Now that auth works with the long-lived API key, two latent bugs in
the Brev E2E harness surface immediately:
1. 'Cannot find module ../dist/nemoclaw' when the test-harness
invokes bin/nemoclaw.js for pre-flight sandbox-name validation.
The workflow runs 'npm install --ignore-scripts' (to avoid the
git-hook installer) which skips the 'prepare' script that would
otherwise build dist/. Add an explicit 'npm run build:cli' step
after install.
2. 'listBrevInstances(...).some is not a function' inside the
cleanupLeftoverInstance beforeAll hook. The v0.6.324 'brev ls
--json' output is no longer a bare array (v0.6.322 was) \u2014
it now returns either null or an object wrapper. Make the
parser defensive about array/{workspaces}/empty shapes so
CLI version drift never breaks the harness again.
Both were latent because the workflow has been dispatch-only with
an expired refresh-token for weeks; no run has made it past auth to
exercise these paths.
Previous defensive fix (98e680e) still produced '.some is not a function' on the fork validation run, which means brev ls --json is returning a shape my guards didn't cover. Two changes: 1. vitest.config.ts: the e2e-branch-validation project was still gated on BREV_API_TOKEN (old secret name). Gate on either the new BREV_API_KEY or legacy BREV_API_TOKEN so the project is explicitly enabled under the new auth. 2. test/e2e/brev-e2e.test.ts: make listBrevInstances() fully diagnostic. Separate the brev-call and JSON.parse try blocks, log the raw output + parsed shape when we can't find an array, and check a wider set of wrapper keys (workspaces, instances, data, result, items). Guarantees an array return + tells us what the real v0.6.324 shape is for a clean future fix.
The last 3 fork validation runs silently tested main instead of the
branch the dispatch targeted. The checkout step used:
ref: ${{ env.RESOLVED_BRANCH || inputs.branch || 'main' }}
But 'branch' is only defined on workflow_call, not workflow_dispatch.
For workflow_dispatch without a PR number, both fallbacks were empty
and it used the literal 'main', ignoring --ref. All branch-level test
fixes were invisible to the runs.
Two changes:
- Add an explicit 'branch' input to workflow_dispatch so the target
branch can be named in the UI / CLI dispatch.

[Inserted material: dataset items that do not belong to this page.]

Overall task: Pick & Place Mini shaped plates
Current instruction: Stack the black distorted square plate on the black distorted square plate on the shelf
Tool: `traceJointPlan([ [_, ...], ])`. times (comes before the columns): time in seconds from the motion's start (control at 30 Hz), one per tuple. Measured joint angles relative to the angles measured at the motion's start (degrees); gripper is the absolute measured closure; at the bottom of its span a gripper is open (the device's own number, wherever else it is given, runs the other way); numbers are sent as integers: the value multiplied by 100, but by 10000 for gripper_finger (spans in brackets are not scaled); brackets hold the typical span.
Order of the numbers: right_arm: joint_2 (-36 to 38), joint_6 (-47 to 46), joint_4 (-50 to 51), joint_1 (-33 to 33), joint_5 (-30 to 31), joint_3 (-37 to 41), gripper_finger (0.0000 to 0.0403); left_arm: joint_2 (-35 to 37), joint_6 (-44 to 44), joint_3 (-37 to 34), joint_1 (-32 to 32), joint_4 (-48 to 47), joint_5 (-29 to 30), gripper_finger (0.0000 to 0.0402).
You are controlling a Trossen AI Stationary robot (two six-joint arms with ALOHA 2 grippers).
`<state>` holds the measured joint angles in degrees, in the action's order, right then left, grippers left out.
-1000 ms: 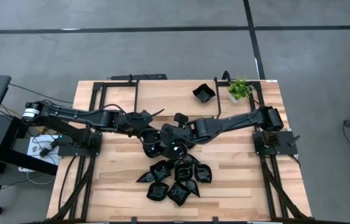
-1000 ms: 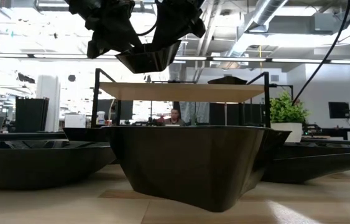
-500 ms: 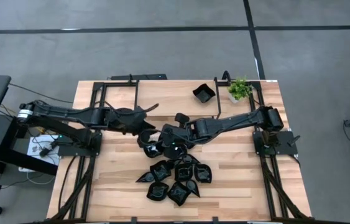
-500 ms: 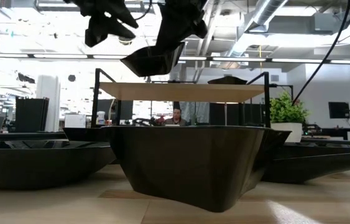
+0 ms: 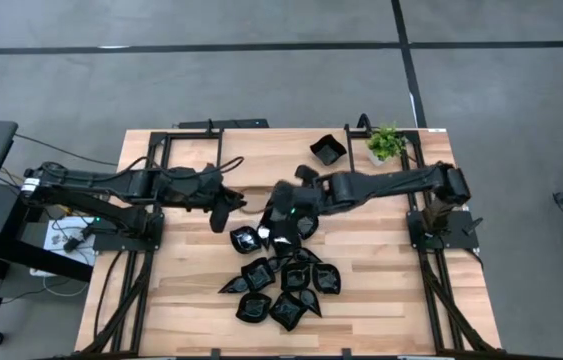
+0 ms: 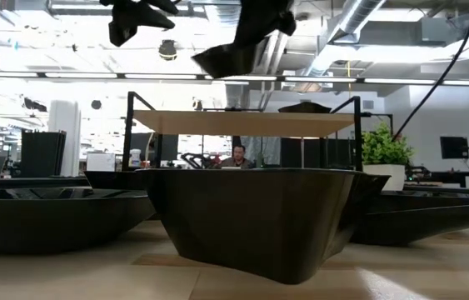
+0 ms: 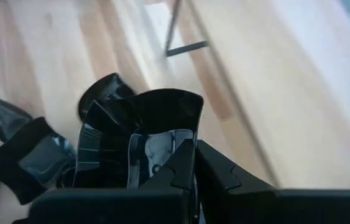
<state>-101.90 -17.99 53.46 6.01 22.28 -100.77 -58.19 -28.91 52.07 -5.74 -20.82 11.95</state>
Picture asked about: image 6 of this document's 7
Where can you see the green plant in white pot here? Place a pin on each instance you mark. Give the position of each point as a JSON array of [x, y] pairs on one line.
[[384, 175]]

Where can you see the black partition panel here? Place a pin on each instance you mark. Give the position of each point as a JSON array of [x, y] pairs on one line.
[[325, 154]]

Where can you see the black lab desk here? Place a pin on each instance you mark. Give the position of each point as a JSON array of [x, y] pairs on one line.
[[446, 177]]

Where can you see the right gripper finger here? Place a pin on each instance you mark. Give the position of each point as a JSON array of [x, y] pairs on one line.
[[248, 35]]

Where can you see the white board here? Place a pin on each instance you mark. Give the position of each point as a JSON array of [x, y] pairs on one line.
[[101, 162]]

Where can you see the white building column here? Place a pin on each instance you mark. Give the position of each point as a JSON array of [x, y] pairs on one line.
[[65, 137]]

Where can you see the wooden shelf with black legs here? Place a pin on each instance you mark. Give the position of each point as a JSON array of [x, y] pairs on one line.
[[242, 123]]

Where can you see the person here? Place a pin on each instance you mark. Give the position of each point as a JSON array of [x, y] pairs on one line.
[[238, 160]]

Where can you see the black cabinet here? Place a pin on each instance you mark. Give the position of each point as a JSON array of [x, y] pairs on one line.
[[42, 154]]

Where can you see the black square mini plate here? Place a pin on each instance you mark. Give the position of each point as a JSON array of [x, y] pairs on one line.
[[226, 62], [305, 109], [259, 225], [117, 180]]

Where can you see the black leaf-shaped mini plate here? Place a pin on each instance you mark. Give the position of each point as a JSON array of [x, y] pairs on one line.
[[425, 204], [51, 225]]

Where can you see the black teardrop mini plate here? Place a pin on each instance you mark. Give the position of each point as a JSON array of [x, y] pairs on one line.
[[425, 227]]

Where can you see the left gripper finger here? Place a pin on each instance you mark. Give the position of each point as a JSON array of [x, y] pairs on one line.
[[153, 18], [165, 5]]

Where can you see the black lab robot arm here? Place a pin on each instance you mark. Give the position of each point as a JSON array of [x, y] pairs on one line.
[[194, 159]]

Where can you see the black monitor screen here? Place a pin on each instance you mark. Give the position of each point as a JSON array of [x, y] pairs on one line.
[[454, 148]]

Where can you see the black display panel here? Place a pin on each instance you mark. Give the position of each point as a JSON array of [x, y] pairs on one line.
[[169, 146]]

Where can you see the white plastic jug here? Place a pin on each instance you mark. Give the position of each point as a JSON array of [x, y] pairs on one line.
[[135, 158]]

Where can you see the thin black metal stand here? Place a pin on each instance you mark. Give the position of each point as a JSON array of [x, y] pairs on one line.
[[377, 114]]

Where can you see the silver ribbed air duct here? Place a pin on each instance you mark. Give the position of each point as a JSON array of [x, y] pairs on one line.
[[221, 21]]

- Change the final fallback from 'main' to github.ref_name. That's
the ref the dispatch was triggered against (what 'gh workflow run
--ref X' passes), which is what every caller actually meant.
Missed the 3rd aggregate job. nightly-e2e.yaml has three fan-in jobs that each depend on every real E2E job via 'needs:': - notify-on-failure (updated in c9d48ac) - report-to-pr (updated in c9d48ac) - scorecard (missed) The repo-level test/validate-e2e-coverage.test.ts lints this invariant and was failing on all hosted-runner jobs (wsl-e2e, macos-e2e, regular cli project) with: Nightly E2E aggregate jobs missing real E2E jobs in needs: scorecard -> brev-e2e. Add brev-e2e to scorecard's needs list to restore the invariant.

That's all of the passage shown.